In a keynote speech at the Cisco Networkers 2008 event in Barcelona, Chris Dedicot, president of Cisco Europe, said next-generation networks, which can handle a mixture of data, fixed and mobile voice and video across a single infrastructure, will become a standard requirement of businesses within the next five years.
An example of a next generation network could be a wireless network in a hotel that detects a customer’s mobile phone and assigns a key code to the guest’s handset to open a room door.
Dedicot said Cisco was in talks with Tesco to deliver a next-generation network to enhance the retailer’s business processes. The supermarket is looking to enhance staff communications, training and CCTV monitoring using a next-generation network.
“Traditionally, IT was there to support the business strategy. The reality today is that IT is creating new business models. Advanced video services and the ability to collaborate is central to this,” said Dedicot.
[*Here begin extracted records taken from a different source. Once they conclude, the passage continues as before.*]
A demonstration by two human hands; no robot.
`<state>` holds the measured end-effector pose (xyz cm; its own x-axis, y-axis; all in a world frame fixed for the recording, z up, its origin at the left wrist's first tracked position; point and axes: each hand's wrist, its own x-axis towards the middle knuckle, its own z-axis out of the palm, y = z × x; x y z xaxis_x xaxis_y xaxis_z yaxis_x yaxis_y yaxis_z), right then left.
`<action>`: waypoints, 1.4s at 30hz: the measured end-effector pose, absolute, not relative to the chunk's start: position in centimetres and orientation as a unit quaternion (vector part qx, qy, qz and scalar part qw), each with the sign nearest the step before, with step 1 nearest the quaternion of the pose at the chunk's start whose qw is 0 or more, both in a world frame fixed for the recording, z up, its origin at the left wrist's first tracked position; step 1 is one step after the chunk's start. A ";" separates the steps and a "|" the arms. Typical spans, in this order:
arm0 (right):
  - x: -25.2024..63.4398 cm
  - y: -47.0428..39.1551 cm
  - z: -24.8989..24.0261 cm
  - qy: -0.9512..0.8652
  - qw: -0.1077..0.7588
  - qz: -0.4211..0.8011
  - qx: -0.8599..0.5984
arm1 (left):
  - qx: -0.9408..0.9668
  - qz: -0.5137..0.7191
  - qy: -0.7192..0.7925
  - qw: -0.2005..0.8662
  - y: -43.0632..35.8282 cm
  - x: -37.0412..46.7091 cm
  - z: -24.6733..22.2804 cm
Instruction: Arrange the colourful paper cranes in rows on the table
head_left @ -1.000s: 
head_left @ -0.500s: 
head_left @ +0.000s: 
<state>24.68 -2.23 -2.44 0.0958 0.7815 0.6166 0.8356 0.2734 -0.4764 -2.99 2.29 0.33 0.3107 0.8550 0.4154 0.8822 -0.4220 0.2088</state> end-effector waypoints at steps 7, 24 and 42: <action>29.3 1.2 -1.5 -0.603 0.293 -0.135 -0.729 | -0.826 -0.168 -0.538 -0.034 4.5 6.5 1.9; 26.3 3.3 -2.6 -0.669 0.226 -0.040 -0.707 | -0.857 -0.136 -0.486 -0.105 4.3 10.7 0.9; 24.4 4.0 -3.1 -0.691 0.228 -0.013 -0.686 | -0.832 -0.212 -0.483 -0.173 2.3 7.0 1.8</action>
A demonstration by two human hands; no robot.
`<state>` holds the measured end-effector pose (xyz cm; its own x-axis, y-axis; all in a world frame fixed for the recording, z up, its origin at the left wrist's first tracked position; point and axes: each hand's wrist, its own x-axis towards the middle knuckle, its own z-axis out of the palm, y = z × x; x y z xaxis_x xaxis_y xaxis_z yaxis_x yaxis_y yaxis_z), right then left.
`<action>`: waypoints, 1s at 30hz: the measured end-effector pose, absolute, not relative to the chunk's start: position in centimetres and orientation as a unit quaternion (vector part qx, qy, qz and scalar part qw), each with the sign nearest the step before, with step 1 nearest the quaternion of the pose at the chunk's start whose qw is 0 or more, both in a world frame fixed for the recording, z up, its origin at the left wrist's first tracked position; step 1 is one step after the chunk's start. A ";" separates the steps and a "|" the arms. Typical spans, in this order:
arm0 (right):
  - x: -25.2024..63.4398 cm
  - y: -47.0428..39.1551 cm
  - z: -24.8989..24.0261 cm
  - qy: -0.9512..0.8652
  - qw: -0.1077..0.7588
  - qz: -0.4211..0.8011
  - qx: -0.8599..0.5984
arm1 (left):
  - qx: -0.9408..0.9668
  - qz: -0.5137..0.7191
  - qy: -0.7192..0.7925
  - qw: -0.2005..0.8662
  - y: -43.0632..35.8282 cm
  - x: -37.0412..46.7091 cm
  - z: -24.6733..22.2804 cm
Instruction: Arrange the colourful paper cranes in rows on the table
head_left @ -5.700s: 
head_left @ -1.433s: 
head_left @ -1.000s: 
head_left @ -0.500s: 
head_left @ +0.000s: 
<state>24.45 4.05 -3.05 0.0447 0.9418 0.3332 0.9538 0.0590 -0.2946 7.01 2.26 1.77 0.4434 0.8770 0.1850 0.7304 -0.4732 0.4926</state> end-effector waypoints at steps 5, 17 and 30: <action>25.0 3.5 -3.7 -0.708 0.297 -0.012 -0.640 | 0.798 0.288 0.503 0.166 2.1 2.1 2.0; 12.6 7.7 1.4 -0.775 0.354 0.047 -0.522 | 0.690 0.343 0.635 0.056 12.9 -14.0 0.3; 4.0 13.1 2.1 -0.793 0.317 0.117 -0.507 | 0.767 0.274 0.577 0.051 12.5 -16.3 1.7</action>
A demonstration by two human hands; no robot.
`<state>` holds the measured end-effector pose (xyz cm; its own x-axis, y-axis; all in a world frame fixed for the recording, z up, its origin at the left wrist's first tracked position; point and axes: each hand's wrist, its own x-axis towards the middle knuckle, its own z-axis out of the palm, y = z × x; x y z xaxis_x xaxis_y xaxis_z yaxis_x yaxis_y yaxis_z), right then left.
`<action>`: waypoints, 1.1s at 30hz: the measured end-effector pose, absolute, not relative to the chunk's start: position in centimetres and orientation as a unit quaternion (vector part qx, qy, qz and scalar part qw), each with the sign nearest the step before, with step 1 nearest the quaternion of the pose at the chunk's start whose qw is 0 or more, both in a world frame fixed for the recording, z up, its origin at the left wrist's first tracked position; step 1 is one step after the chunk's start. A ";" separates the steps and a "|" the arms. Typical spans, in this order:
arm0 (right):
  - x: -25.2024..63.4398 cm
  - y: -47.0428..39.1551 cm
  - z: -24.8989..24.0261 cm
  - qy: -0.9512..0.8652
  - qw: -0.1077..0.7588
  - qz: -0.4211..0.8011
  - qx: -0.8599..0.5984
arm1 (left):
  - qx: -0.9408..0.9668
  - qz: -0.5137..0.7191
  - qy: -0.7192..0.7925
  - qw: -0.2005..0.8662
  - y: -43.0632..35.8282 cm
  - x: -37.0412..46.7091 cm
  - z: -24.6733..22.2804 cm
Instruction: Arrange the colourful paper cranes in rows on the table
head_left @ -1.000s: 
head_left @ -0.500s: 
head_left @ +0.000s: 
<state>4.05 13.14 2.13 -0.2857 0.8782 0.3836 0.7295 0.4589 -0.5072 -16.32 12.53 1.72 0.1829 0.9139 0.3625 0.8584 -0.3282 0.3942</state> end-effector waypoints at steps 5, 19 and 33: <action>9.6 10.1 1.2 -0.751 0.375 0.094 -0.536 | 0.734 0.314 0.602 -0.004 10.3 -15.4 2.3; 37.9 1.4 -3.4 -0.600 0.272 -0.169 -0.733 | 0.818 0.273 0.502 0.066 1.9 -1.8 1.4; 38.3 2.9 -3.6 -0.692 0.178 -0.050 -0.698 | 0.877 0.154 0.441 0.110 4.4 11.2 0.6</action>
Forrester analyst Christopher Mines said Cisco would continue to push its collaboration software with hardware because voice and video services are more visible – and therefore, more valued – by the boardroom, rather than a piece of hardware, such as a router or a switch.
“However, in these software-dominated arenas, Cisco will face much stronger competition,” he said. “Businesses thinking of buying into a single hardware and software technology stack from Cisco should try to negotiate discounts because of the strong competition in the market for collaboration software.”